**TASK**: Return verbatim all lines from the first one in the records to the line with "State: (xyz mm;", both ends kept.
-------
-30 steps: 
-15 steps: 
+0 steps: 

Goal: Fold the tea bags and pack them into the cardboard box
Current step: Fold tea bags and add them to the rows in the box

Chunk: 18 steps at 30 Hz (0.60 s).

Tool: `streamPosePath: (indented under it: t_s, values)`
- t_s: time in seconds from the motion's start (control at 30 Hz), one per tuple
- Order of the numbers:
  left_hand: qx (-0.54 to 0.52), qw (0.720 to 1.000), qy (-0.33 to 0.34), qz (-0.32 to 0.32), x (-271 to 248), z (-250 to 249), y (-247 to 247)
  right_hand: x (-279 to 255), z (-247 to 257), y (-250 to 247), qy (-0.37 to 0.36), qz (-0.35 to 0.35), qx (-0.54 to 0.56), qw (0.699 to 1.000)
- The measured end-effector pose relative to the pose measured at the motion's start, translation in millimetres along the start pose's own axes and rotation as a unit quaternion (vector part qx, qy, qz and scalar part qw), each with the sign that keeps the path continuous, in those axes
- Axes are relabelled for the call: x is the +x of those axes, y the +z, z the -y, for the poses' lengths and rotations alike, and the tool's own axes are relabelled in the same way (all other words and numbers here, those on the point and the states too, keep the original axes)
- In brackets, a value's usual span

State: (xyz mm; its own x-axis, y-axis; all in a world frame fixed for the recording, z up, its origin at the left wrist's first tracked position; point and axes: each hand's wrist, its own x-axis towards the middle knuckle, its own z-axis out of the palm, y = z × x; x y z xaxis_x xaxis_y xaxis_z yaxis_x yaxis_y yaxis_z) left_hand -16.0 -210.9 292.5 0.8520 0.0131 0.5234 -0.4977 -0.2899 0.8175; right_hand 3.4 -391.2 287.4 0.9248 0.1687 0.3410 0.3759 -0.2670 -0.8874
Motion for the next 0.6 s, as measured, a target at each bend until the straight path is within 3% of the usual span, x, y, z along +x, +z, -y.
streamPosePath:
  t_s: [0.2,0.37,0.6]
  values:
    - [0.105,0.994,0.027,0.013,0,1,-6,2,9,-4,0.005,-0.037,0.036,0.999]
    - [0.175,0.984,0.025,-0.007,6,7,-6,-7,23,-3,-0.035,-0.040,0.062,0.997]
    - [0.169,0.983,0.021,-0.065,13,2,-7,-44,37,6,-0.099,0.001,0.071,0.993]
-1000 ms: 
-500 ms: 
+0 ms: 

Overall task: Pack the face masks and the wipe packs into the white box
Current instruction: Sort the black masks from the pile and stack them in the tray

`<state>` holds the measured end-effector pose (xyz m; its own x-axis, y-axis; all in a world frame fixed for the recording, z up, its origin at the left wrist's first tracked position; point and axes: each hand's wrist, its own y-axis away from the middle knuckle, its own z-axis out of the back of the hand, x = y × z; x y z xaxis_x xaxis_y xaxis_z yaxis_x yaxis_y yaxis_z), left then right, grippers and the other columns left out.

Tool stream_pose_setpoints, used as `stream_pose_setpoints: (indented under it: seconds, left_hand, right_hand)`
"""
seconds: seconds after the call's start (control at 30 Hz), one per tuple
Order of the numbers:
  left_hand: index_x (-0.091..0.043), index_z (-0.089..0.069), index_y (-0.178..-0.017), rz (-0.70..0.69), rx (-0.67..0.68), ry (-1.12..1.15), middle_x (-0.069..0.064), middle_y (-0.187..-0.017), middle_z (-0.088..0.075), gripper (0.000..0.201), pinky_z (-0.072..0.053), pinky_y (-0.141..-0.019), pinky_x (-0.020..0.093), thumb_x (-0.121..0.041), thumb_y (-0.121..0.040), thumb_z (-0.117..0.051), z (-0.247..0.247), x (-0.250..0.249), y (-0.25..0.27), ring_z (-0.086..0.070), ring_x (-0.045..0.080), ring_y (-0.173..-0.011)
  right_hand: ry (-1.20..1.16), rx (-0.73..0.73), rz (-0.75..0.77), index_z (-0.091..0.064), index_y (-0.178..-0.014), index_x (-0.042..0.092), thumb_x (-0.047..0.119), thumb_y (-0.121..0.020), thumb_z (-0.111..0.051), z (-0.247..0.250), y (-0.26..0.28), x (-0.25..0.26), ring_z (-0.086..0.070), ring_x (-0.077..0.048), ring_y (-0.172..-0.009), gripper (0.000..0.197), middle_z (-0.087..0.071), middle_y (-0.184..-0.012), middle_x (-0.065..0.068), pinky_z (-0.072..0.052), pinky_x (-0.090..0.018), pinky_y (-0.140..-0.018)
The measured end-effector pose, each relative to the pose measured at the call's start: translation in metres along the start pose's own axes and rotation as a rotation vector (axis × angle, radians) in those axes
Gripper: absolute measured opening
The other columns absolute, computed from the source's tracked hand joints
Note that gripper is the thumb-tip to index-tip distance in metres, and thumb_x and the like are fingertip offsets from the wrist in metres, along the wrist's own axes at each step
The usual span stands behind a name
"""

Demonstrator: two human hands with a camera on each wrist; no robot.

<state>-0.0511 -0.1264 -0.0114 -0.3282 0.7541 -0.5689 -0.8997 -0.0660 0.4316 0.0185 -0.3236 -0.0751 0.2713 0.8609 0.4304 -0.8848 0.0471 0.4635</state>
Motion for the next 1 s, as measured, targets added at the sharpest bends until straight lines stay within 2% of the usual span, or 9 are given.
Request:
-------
**OUTPUT BELOW**:
-30 steps: 
-15 steps: 
+0 steps: 

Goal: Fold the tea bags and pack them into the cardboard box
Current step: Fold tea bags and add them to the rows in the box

Chunk: 18 steps at 30 Hz (0.60 s).

Tool: `streamPosePath: (indented under it: t_s, values)`
- t_s: time in seconds from the motion's start (control at 30 Hz), one per tuple
- Order of the numbers:
  left_hand: qx (-0.54 to 0.52), qw (0.720 to 1.000), qy (-0.33 to 0.34), qz (-0.32 to 0.32), x (-271 to 248), z (-250 to 249), y (-247 to 247)
  right_hand: x (-279 to 255), z (-247 to 257), y (-250 to 247), qy (-0.37 to 0.36), qz (-0.35 to 0.35), qx (-0.54 to 0.56), qw (0.699 to 1.000)
- The measured end-effector pose relative to the pose measured at the motion's start, translation in millimetres along the start pose's own axes and rotation as a unit quaternion (vector part qx, qy, qz and scalar part qw), each with the sign that keeps the path continuous, in those axes
- Axes are relabelled for the call: x is the +x of those axes, y the +z, z the -y, for the poses' lengths and rotations alike, and the tool's own axes are relabelled in the same way (all other words and numbers here, those on the point and the states too, keep the original axes)
- In brackets, a value's usual span

State: (xyz mm; its own x-axis, y-axis; all in a world frame fixed for the recording, z up, its origin at the left wrist's first tracked position; point and axes: each hand's wrist, its own x-axis towards the middle knuckle, its own z-axis out of the palm, y = z × x; x y z xaxis_x xaxis_y xaxis_z yaxis_x yaxis_y yaxis_z) left_hand -16.0 -210.9 292.5 0.8520 0.0131 0.5234 -0.4977 -0.2899 0.8175; right_hand 3.4 -391.2 287.4 0.9248 0.1687 0.3410 0.3759 -0.2670 -0.8874

The exercise has no further content.